毎日仕事場や学校、家庭で腰掛けてくる椅子。椅子は私たちの体を優しく包む道具として機能し、家具の中では最も人間的な要素を持っているといわれています。
プロダクトデザインが普及し、量産化された椅子が主流となる一方で、それぞれのライフスタイルにあわせた椅子も求められるようになりました。
隔年開催で今回第6回を迎えた「暮らしの中の木の椅子」展には、全国で活躍するデザイナー、家具作家、学生の方々から624点の応募がありました。ものづくりに対する真摯な姿勢がうかがわれる力作ばかりです。一次選考により作品は127点に絞られ、二次選考では選考委員が実際に作品に座りながら、木の持つ温かみ、機能性、デザイン性などを基準に、最優秀賞1点、優秀賞7点
、部門賞2点(子どもの椅子、針葉樹を用いた椅子各1、高校生部門該当者なし)、入選90点の計100点が選ばれました。

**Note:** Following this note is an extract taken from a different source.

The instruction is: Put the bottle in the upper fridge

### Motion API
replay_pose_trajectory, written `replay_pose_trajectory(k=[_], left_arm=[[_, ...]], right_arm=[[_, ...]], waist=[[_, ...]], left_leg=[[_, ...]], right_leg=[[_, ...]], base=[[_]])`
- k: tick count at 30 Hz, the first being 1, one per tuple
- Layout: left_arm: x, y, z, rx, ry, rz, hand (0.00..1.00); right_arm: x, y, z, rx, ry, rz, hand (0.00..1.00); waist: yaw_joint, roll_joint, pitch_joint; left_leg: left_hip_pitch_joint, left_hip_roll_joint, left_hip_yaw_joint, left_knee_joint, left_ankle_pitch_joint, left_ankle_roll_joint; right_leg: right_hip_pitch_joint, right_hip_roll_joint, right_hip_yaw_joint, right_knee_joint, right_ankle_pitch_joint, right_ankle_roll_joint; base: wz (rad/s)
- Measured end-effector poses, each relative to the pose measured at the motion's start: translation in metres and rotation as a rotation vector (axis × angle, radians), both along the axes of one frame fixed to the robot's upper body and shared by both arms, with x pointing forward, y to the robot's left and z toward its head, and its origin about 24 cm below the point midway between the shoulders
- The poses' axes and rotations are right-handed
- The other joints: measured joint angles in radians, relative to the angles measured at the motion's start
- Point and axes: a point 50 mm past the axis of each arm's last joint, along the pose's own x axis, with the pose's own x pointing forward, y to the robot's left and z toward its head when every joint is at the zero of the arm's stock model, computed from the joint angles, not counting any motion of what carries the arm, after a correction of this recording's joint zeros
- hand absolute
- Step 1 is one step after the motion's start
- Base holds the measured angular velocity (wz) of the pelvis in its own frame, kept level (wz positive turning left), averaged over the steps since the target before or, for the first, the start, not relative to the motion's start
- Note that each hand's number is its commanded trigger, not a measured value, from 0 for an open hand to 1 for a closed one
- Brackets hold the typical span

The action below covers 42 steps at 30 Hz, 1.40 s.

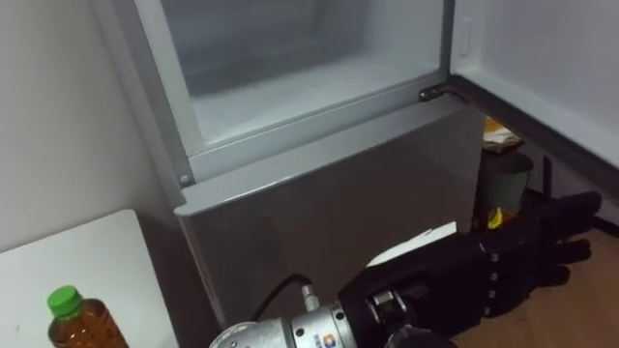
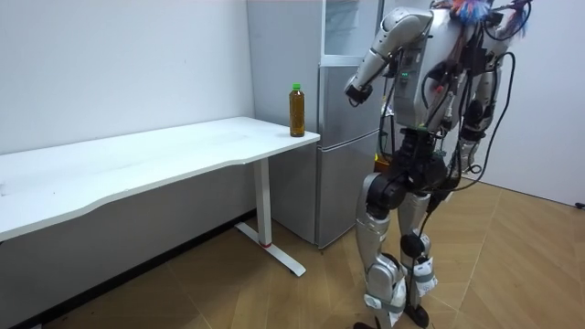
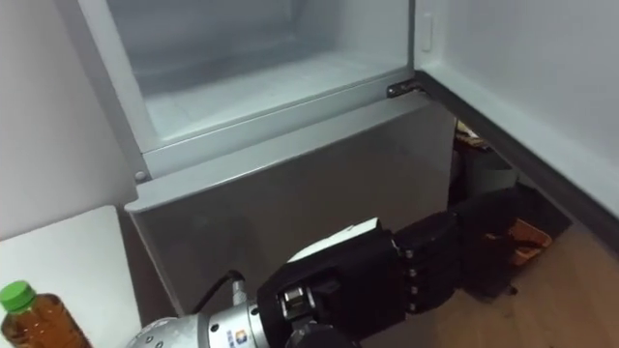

この公募展の特長は、木の椅子の美しさ、機能性を競うだけでなく、「今、会社が求めている椅子」をもう一つの軸としていることです。
これまでに「リ・デザイン」「お年寄りに優しい椅子」「子どものための椅子」など、さまざまなテーマで優れた作品を生み出してきました。
今回は昨今問題になっている針葉樹の新たな活用方法を問う「針葉樹を用いた椅子」部門、もの作りの大切さ、楽しさを若い時代から学んでいる高校生を支援する「高校生」部門をそれぞれ新しく設けています。
最優秀賞に輝いた東京都・調布市の山下知廣氏の「座椅子」は、竹と籘を用いて美しい曲線美を作り出すことに成功した座椅子です。素材特有のしなやかさが座り心地に生かされており、座椅子としてのイメージを覆す斬新でインパクトのある作品として選考委員の皆さんに高く評価されました。